Mexique : "Le soin des forêts fait la communauté et non l'inverse" : Jaime Martínez Luna
Publié le 18 Juin 2022
par Juan Mayorga le 3 juin 2022
- La communalité est un système de vie et de gouvernance indigène originaire des montagnes de la Sierra Norte, dans l'État d'Oaxaca, qui a été le moteur social de la bonne gestion forestière dans cette région du Mexique.
- L'anthropologue zapotèque qui a décrit ce système affirme que "l'expérience des peuples originaires est la bonne voie pour sauver la planète", mais prévient que "mettre la communalité en pratique n'est pas facile".
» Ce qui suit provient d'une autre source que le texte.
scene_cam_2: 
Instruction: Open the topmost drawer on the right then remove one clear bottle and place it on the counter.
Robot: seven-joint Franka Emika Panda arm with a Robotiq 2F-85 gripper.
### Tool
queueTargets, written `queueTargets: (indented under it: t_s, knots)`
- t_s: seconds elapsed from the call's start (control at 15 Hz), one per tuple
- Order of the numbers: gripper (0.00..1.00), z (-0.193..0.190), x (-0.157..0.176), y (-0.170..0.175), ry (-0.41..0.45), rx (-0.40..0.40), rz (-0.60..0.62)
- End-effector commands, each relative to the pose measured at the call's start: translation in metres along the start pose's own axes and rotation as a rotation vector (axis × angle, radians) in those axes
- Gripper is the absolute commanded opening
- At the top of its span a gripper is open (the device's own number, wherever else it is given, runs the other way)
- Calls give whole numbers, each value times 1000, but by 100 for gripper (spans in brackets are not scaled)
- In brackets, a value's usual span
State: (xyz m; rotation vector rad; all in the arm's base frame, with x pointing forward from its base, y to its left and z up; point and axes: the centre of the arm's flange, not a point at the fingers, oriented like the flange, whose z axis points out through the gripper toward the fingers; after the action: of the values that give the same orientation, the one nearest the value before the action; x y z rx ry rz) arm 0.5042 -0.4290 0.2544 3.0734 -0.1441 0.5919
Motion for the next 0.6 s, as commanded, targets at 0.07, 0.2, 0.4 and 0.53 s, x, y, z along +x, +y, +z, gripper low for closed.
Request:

En moins d'un demi-siècle, les communautés forestières de la Sierra Norte de Oaxaca, dans le sud du Mexique, ont réussi à se réapproprier leurs forêts, à consolider la gestion durable de leurs ressources forestières, à introduire des procédures innovantes pour la reproduction des ressources vivantes (eau, sol, forêts, flore et faune), obtenir des certifications internationales, développer de nouveaux modèles d'utilisation autonome (scieries, usines de meubles, écotourisme ou usines d'embouteillage d'eau) et, dernièrement, articuler cette bonne gestion du territoire autour d'un modèle de gouvernance locale compatible avec leurs écosystèmes et leur culture.
Ce modèle, connu sous le nom de communalité, peut tout expliquer, de l'efficacité de la lutte contre les incendies de forêt à la stabilité politique relative des communautés, en passant par la magnificence de leurs groupes musicaux, notamment les orchestres d'harmonie.
La communalité comprend aussi bien la préparation collective de tamales pour les fêtes patronales que la critique féroce de la démocratie occidentale et des partis politiques. Il s'agit d'un concept expérimental qui permet une compréhension intégrale, totale et naturelle de la façon dont la vie est faite dans cette région de Oaxaca, également connue sous le nom de Sierra Juárez.
Les anthropologues Jaime Martínez Luna et Floriberto Díaz Gómez, le premier zapotèque et le second mixe, se distinguent parmi une poignée de penseurs qui ont été responsables de la consolidation du terme communalité comme corollaire d'une expérience politique intense dans la région des hauts plateaux du Oaxaca.
L'apogée de ce parcours s'est produit à la fin des années 1970, lorsque plus de vingt communautés se sont mobilisées devant les tribunaux et dans les rues jusqu'à ce que le gouvernement fédéral annule le renouvellement de la concession d'exploitation des forêts aux entreprises Fábricas de Papel Tuxtepec (Fapatux) et Compañía Forestal de Oaxaca (CFO) en 1983. Au lieu de cela, la concession a été laissée entre les mains des communautés elles-mêmes, qui jusqu'à ce moment de l'histoire n'avaient participé à l'économie forestière qu'en tant que fournisseurs de main-d'œuvre peu qualifiée.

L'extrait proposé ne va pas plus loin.